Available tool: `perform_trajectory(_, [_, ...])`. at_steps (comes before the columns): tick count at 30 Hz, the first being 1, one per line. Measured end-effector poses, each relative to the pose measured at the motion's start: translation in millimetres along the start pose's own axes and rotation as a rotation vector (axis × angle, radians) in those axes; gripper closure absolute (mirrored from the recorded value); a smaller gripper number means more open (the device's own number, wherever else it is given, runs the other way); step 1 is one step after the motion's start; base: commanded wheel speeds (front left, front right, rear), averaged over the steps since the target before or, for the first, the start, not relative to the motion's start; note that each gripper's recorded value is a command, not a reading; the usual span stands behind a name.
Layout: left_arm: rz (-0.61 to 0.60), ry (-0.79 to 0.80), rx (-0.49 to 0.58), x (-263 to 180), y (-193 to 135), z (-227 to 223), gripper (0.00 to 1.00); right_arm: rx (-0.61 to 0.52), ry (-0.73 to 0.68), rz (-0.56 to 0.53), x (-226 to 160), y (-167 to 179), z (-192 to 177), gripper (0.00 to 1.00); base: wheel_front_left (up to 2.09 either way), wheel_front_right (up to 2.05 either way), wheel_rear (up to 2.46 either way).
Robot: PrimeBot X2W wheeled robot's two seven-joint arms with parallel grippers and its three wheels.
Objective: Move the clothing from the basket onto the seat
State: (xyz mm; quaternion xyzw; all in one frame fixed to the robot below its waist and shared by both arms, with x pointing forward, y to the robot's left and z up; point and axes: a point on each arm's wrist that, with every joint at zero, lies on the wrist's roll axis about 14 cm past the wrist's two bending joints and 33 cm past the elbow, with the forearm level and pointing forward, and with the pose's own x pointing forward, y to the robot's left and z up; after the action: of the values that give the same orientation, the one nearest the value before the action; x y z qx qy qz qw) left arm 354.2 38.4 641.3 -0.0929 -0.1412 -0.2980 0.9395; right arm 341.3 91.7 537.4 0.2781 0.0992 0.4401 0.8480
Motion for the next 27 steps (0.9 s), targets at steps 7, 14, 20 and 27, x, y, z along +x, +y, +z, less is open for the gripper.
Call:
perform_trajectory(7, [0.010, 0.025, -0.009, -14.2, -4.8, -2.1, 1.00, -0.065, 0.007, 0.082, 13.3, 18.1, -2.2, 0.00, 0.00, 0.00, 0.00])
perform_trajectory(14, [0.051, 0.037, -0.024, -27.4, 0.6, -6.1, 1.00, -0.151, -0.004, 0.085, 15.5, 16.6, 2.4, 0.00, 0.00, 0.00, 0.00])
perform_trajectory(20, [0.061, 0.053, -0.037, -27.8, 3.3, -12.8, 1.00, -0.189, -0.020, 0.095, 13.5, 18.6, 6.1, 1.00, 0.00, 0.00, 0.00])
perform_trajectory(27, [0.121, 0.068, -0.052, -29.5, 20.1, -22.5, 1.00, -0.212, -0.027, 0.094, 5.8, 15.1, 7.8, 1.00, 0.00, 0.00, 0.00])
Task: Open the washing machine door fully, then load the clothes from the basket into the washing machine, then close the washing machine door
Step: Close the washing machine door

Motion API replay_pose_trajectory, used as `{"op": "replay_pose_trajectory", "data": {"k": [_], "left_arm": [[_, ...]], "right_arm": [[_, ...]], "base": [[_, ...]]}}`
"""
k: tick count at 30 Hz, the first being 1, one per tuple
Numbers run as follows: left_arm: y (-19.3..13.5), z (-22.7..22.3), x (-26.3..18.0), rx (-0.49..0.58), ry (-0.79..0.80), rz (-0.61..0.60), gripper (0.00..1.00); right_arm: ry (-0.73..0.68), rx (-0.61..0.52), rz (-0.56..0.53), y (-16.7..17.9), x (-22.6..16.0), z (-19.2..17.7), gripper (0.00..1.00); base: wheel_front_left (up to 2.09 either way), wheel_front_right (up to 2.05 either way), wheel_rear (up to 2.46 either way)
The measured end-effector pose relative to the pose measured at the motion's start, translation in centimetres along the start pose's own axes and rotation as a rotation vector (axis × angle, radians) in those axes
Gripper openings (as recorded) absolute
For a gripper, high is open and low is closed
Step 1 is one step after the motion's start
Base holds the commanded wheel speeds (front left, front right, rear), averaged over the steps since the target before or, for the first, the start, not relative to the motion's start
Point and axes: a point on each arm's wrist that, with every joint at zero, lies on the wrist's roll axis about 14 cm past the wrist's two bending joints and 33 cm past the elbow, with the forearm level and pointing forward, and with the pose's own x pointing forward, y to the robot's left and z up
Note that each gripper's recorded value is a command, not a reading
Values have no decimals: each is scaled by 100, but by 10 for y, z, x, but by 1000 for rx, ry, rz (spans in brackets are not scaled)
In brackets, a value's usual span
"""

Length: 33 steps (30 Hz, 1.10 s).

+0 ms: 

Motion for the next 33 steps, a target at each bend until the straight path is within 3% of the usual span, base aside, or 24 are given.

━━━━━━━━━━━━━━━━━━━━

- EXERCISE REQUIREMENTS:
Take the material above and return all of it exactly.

- SOLUTION TO THE EXERCISE:
Available tool: `perform_trajectory(_, [_, ...])`. at_steps (comes before the columns): tick count at 30 Hz, the first being 1, one per line. Measured end-effector poses, each relative to the pose measured at the motion's start: translation in millimetres along the start pose's own axes and rotation as a rotation vector (axis × angle, radians) in those axes; gripper closure absolute (mirrored from the recorded value); a smaller gripper number means more open (the device's own number, wherever else it is given, runs the other way); step 1 is one step after the motion's start; base: commanded wheel speeds (front left, front right, rear), averaged over the steps since the target before or, for the first, the start, not relative to the motion's start; note that each gripper's recorded value is a command, not a reading; the usual span stands behind a name.
Layout: left_arm: rz (-0.61 to 0.60), ry (-0.79 to 0.80), rx (-0.49 to 0.58), x (-263 to 180), y (-193 to 135), z (-227 to 223), gripper (0.00 to 1.00); right_arm: rx (-0.61 to 0.52), ry (-0.73 to 0.68), rz (-0.56 to 0.53), x (-226 to 160), y (-167 to 179), z (-192 to 177), gripper (0.00 to 1.00); base: wheel_front_left (up to 2.09 either way), wheel_front_right (up to 2.05 either way), wheel_rear (up to 2.46 either way).
Robot: PrimeBot X2W wheeled robot's two seven-joint arms with parallel grippers and its three wheels.
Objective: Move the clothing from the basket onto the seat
State: (xyz mm; quaternion xyzw; all in one frame fixed to the robot below its waist and shared by both arms, with x pointing forward, y to the robot's left and z up; point and axes: a point on each arm's wrist that, with every joint at zero, lies on the wrist's roll axis about 14 cm past the wrist's two bending joints and 33 cm past the elbow, with the forearm level and pointing forward, and with the pose's own x pointing forward, y to the robot's left and z up; after the action: of the values that give the same orientation, the one nearest the value before the action; x y z qx qy qz qw) left arm 354.2 38.4 641.3 -0.0929 -0.1412 -0.2980 0.9395; right arm 341.3 91.7 537.4 0.2781 0.0992 0.4401 0.8480
Motion for the next 27 steps (0.9 s), targets at steps 7, 14, 20 and 27, x, y, z along +x, +y, +z, less is open for the gripper.
Call:
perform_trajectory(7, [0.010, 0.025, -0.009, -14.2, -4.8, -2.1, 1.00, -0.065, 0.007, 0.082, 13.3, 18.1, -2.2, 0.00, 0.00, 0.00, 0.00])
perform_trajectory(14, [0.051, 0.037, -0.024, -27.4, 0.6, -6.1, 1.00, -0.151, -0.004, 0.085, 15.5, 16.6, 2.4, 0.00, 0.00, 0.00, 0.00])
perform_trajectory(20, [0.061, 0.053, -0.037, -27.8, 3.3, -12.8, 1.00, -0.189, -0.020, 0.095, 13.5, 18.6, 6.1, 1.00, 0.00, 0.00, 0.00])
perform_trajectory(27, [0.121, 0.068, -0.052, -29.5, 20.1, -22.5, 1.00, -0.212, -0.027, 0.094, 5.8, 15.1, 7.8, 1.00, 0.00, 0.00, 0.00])
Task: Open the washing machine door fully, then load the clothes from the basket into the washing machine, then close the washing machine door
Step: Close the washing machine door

Motion API replay_pose_trajectory, used as `{"op": "replay_pose_trajectory", "data": {"k": [_], "left_arm": [[_, ...]], "right_arm": [[_, ...]], "base": [[_, ...]]}}`
"""
k: tick count at 30 Hz, the first being 1, one per tuple
Numbers run as follows: left_arm: y (-19.3..13.5), z (-22.7..22.3), x (-26.3..18.0), rx (-0.49..0.58), ry (-0.79..0.80), rz (-0.61..0.60), gripper (0.00..1.00); right_arm: ry (-0.73..0.68), rx (-0.61..0.52), rz (-0.56..0.53), y (-16.7..17.9), x (-22.6..16.0), z (-19.2..17.7), gripper (0.00..1.00); base: wheel_front_left (up to 2.09 either way), wheel_front_right (up to 2.05 either way), wheel_rear (up to 2.46 either way)
The measured end-effector pose relative to the pose measured at the motion's start, translation in centimetres along the start pose's own axes and rotation as a rotation vector (axis × angle, radians) in those axes
Gripper openings (as recorded) absolute
For a gripper, high is open and low is closed
Step 1 is one step after the motion's start
Base holds the commanded wheel speeds (front left, front right, rear), averaged over the steps since the target before or, for the first, the start, not relative to the motion's start
Point and axes: a point on each arm's wrist that, with every joint at zero, lies on the wrist's roll axis about 14 cm past the wrist's two bending joints and 33 cm past the elbow, with the forearm level and pointing forward, and with the pose's own x pointing forward, y to the robot's left and z up
Note that each gripper's recorded value is a command, not a reading
Values have no decimals: each is scaled by 100, but by 10 for y, z, x, but by 1000 for rx, ry, rz (spans in brackets are not scaled)
In brackets, a value's usual span
"""

Length: 33 steps (30 Hz, 1.10 s).

+0 ms: 

Motion for the next 33 steps, a target at each bend until the straight path is within 3% of the usual span, base aside, or 24 are given.

No more output is needed here.